• **Records drawn from a dataset**:
# # # # #

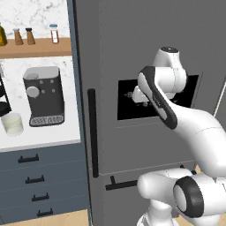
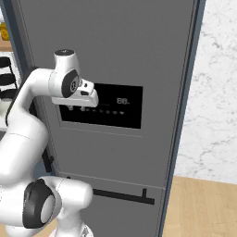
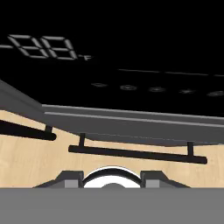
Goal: Grab a lemon wedge from the fridge and one ice cube from the ice bowl, and put them in the glass of lemonade.
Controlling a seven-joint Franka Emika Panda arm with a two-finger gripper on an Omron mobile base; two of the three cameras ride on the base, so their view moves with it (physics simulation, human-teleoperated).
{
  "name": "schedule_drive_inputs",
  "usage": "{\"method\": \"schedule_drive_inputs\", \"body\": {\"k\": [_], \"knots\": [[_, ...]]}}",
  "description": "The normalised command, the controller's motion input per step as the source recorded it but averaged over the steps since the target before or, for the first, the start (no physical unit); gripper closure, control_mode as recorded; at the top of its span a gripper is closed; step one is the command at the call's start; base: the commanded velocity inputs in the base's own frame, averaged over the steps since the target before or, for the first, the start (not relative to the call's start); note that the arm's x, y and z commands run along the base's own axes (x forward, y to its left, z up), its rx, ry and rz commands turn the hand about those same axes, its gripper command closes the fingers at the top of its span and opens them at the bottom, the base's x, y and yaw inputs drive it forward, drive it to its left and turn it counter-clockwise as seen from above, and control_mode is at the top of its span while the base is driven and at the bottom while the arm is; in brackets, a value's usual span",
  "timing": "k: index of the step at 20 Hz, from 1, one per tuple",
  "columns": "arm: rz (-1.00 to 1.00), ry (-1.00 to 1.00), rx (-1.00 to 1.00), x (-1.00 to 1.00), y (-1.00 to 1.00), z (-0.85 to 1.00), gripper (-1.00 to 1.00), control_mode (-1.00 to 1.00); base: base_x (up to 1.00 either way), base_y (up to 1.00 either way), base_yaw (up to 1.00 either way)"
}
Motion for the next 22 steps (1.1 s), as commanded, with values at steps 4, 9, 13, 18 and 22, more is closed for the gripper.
{"method": "schedule_drive_inputs", "body": {"k": [4,9,13,18,22], "knots": [[0.00,0.00,0.00,-0.32,0.00,0.00,-1.00,-1.00,0.00,0.00,0.00],[-0.02,-0.04,0.01,-0.97,0.00,0.00,-1.00,-1.00,0.00,0.00,0.00],[-0.03,-0.01,0.01,-0.99,0.00,0.00,-1.00,-1.00,0.00,0.00,0.00],[-0.01,0.00,0.00,-0.73,0.00,0.00,-1.00,-1.00,0.00,0.00,0.00],[0.00,-0.01,0.00,-0.22,0.00,0.00,-1.00,1.00,-0.21,0.03,0.00]]}}
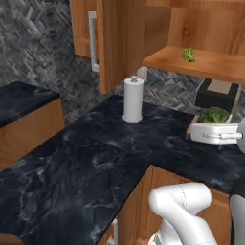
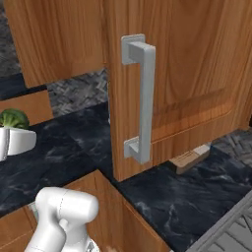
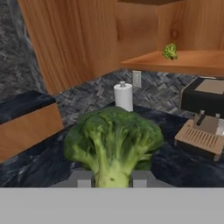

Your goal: Pick the broccolis from the cabinet and place them in one bowl. Pick the banana from the sink and place it in the other bowl.

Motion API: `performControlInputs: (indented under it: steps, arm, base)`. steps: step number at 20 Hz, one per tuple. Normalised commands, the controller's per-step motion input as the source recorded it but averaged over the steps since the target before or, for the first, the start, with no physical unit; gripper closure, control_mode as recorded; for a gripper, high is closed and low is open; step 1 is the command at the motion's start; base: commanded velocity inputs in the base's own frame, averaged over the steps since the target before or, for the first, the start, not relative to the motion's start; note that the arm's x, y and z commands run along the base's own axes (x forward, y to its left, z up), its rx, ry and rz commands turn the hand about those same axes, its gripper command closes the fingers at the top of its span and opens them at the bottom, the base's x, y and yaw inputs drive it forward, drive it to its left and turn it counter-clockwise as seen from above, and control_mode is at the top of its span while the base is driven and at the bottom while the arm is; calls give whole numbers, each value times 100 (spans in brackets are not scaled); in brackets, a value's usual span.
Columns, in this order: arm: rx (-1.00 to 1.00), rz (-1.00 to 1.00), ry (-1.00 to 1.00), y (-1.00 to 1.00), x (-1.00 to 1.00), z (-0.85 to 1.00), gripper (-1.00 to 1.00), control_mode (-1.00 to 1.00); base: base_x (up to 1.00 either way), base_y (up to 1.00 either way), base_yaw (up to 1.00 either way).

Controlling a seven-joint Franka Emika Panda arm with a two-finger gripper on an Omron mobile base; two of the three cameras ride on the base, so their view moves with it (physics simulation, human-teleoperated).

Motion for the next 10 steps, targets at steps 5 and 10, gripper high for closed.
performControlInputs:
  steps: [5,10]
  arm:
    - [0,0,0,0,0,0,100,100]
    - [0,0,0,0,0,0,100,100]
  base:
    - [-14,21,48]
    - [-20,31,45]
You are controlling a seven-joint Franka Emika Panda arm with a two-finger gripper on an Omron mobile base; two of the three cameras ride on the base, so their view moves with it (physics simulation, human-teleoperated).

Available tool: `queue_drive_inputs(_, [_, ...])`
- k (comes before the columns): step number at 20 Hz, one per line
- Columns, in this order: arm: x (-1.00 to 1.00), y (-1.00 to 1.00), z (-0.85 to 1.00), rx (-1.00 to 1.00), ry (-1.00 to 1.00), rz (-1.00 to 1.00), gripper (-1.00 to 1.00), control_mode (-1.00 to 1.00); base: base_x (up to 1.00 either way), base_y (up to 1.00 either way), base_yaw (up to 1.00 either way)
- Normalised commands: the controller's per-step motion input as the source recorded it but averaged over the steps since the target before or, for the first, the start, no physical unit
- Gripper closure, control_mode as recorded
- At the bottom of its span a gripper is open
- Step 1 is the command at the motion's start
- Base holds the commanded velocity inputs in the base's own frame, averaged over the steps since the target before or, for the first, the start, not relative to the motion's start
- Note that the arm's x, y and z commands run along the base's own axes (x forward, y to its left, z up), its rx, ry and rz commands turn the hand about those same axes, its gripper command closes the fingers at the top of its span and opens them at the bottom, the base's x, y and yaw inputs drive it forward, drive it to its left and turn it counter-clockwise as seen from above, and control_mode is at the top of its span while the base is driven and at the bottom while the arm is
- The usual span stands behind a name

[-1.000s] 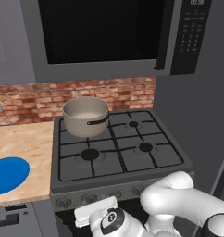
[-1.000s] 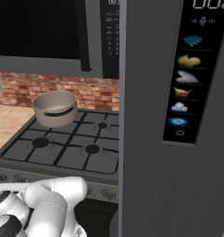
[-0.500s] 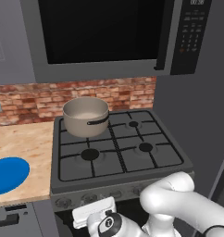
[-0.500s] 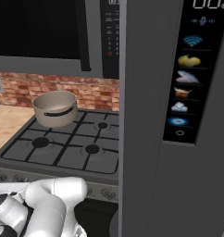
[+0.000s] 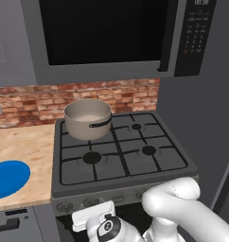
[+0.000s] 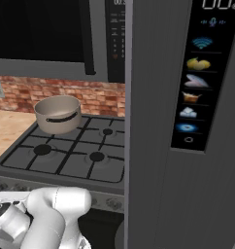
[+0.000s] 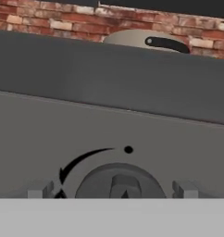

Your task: Retrieve the frozen meat and place it in the pot on a burner. Then turn the burner on.

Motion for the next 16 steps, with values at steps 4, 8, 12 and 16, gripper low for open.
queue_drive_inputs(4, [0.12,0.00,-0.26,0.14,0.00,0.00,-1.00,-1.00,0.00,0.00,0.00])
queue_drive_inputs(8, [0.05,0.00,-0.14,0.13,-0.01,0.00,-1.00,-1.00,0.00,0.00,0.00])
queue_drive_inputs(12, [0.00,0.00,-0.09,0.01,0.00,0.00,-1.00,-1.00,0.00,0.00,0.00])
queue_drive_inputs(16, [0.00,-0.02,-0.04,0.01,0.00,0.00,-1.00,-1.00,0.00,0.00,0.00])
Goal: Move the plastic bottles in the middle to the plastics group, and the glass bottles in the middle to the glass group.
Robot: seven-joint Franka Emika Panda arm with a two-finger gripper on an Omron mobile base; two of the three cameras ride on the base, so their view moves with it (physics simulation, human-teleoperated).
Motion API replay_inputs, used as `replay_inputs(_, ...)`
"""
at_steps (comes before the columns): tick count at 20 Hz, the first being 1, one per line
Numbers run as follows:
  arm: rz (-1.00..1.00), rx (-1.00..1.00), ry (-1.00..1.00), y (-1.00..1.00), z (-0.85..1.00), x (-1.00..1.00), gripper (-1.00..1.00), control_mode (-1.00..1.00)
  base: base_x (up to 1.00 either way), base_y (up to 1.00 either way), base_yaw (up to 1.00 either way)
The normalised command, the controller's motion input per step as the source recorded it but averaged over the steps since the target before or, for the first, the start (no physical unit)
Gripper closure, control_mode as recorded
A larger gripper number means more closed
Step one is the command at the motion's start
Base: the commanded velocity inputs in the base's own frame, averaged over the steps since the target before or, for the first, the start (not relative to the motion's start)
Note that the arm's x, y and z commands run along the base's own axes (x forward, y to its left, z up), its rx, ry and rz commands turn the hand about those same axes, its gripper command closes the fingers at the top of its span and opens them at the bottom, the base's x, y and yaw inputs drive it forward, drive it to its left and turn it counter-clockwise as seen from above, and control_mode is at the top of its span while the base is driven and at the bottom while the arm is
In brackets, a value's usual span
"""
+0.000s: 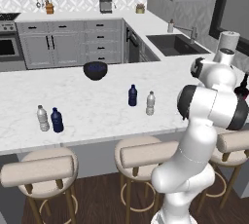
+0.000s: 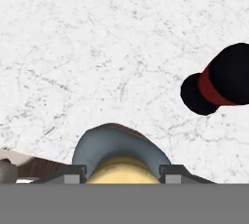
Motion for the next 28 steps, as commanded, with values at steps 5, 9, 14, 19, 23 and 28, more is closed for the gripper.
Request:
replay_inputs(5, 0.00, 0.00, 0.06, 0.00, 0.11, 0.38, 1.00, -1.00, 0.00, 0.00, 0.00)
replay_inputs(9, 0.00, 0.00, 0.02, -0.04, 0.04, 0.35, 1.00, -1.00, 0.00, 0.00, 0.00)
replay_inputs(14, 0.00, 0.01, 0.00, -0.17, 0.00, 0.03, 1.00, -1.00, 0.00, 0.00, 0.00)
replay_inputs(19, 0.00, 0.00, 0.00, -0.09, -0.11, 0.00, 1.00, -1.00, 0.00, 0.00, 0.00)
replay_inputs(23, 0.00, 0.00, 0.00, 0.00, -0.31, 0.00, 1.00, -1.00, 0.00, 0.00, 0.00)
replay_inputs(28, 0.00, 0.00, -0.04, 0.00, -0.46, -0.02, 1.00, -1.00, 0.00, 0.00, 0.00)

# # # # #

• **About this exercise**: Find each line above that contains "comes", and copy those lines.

• **Task solution**:
- k (comes before the columns): step number at 20 Hz, one per line
at_steps (comes before the columns): tick count at 20 Hz, the first being 1, one per line

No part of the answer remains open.